● ASSIGNMENT
The data below calls for an exact copy.

● DATA SECTION
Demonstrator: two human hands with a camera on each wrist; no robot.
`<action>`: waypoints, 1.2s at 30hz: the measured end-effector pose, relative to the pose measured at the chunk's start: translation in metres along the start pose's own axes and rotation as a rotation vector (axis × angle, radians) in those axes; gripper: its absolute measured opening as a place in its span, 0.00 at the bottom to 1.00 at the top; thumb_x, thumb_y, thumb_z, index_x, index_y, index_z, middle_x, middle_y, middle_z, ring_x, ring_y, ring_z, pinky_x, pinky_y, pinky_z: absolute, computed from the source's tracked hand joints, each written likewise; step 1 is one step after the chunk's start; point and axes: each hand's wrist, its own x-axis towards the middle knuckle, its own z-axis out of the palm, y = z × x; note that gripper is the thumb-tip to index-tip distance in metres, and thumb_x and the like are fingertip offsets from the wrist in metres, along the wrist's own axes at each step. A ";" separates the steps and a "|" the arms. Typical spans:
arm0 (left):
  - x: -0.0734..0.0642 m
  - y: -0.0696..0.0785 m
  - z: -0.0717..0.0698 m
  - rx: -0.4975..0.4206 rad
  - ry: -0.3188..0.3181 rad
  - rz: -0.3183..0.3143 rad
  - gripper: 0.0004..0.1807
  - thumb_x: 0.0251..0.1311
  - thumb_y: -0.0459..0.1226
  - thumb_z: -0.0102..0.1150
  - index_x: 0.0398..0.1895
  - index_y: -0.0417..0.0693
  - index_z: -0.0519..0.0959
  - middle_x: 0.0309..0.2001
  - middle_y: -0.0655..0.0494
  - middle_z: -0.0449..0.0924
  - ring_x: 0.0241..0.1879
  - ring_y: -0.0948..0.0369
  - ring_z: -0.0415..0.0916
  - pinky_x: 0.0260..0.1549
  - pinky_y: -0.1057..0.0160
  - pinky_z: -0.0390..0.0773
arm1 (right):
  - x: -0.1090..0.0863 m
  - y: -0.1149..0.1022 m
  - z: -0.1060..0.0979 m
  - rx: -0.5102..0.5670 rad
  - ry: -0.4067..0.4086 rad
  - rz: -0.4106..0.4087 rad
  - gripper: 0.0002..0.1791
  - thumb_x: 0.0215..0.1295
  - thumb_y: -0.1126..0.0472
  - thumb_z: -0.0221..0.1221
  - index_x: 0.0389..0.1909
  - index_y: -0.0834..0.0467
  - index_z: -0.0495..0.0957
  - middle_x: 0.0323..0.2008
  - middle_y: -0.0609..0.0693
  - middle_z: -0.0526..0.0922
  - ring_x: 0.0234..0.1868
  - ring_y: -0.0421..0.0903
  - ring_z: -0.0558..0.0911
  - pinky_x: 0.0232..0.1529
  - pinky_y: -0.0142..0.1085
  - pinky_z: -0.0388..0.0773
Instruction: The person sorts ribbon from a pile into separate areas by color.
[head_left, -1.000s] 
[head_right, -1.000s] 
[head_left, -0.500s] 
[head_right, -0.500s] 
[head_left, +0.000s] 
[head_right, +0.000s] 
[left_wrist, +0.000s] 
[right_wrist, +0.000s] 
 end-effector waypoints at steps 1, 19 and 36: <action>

● WORKED SOLUTION
Demonstrator: two human hands with a camera on each wrist; no robot.
`<action>`: waypoints, 1.2s at 30hz: the measured end-effector pose, relative to the pose measured at the chunk's start: translation in metres along the start pose's own axes and rotation as a rotation vector (axis × angle, radians) in those axes; gripper: its absolute measured opening as a place in its span, 0.00 at the bottom to 1.00 at the top; thumb_x, thumb_y, thumb_z, index_x, index_y, index_z, middle_x, middle_y, middle_z, ring_x, ring_y, ring_z, pinky_x, pinky_y, pinky_z: absolute, computed from the source's tracked hand joints, each written likewise; step 1 is one step after the chunk's start; point and axes: each hand's wrist, its own x-axis towards the middle knuckle, its own z-axis out of the palm, y = z × x; note that gripper is the thumb-tip to index-tip distance in metres, and thumb_x and the like are fingertip offsets from the wrist in metres, along the wrist's own axes at each step. A ";" separates the steps and a "|" the arms. Typical spans:
arm0 (left):
  - x: -0.0734..0.0642 m
  - y: -0.0696..0.0785 m
  - z: -0.0717..0.0698 m
  - rx: -0.4975..0.4206 rad
  - ry: -0.3188..0.3181 rad
  - rz: -0.3183..0.3143 rad
  - gripper: 0.0004..0.1807
  - thumb_x: 0.0251..0.1311
  - thumb_y: -0.0459..0.1226
  - thumb_z: -0.0102..0.1150
  - index_x: 0.0398..0.1895
  - index_y: -0.0417..0.0693
  - index_z: -0.0519..0.0959
  - middle_x: 0.0309..0.2001
  - middle_y: -0.0655..0.0494
  - middle_z: -0.0449..0.0924
  - ring_x: 0.0241..0.1879
  - ring_y: -0.0948..0.0369
  - ring_z: -0.0415..0.0916
  - pinky_x: 0.0260..0.1549
  - pinky_y: -0.1057..0.0160
  - pinky_z: -0.0390..0.0773
arm1 (right):
  - x: -0.1090..0.0863 m
  - y: -0.1149..0.1022 m
  - z: -0.1060..0.0979 m
  - rx: -0.5102..0.5670 rad
  - ry: -0.4067..0.4086 rad
  - rz: -0.4106..0.4087 rad
  - gripper: 0.0002..0.1791
  - thumb_x: 0.0215..0.1295
  - thumb_y: -0.1126..0.0472
  - thumb_z: -0.0221..0.1221
  - index_x: 0.0389..0.1909
  - index_y: -0.0834..0.0467
  - index_z: -0.0495..0.0957
  - middle_x: 0.0323..0.2008
  - middle_y: -0.0609..0.0693
  - middle_z: -0.0526..0.0922
  - ring_x: 0.0234..0.1868
  - ring_y: -0.0421..0.0903
  - ring_z: -0.0558..0.0911
  - pinky_x: 0.0232..0.1529
  - pinky_y: -0.0142..0.1085
  - pinky_z: -0.0388..0.0773
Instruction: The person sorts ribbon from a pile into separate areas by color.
[head_left, -1.000s] 
[head_right, -1.000s] 
[head_left, -0.500s] 
[head_right, -0.500s] 
[head_left, +0.000s] 
[head_right, +0.000s] 
[left_wrist, +0.000s] 
[right_wrist, +0.000s] 
 end-effector waypoints at steps 1, 19 and 36: <action>

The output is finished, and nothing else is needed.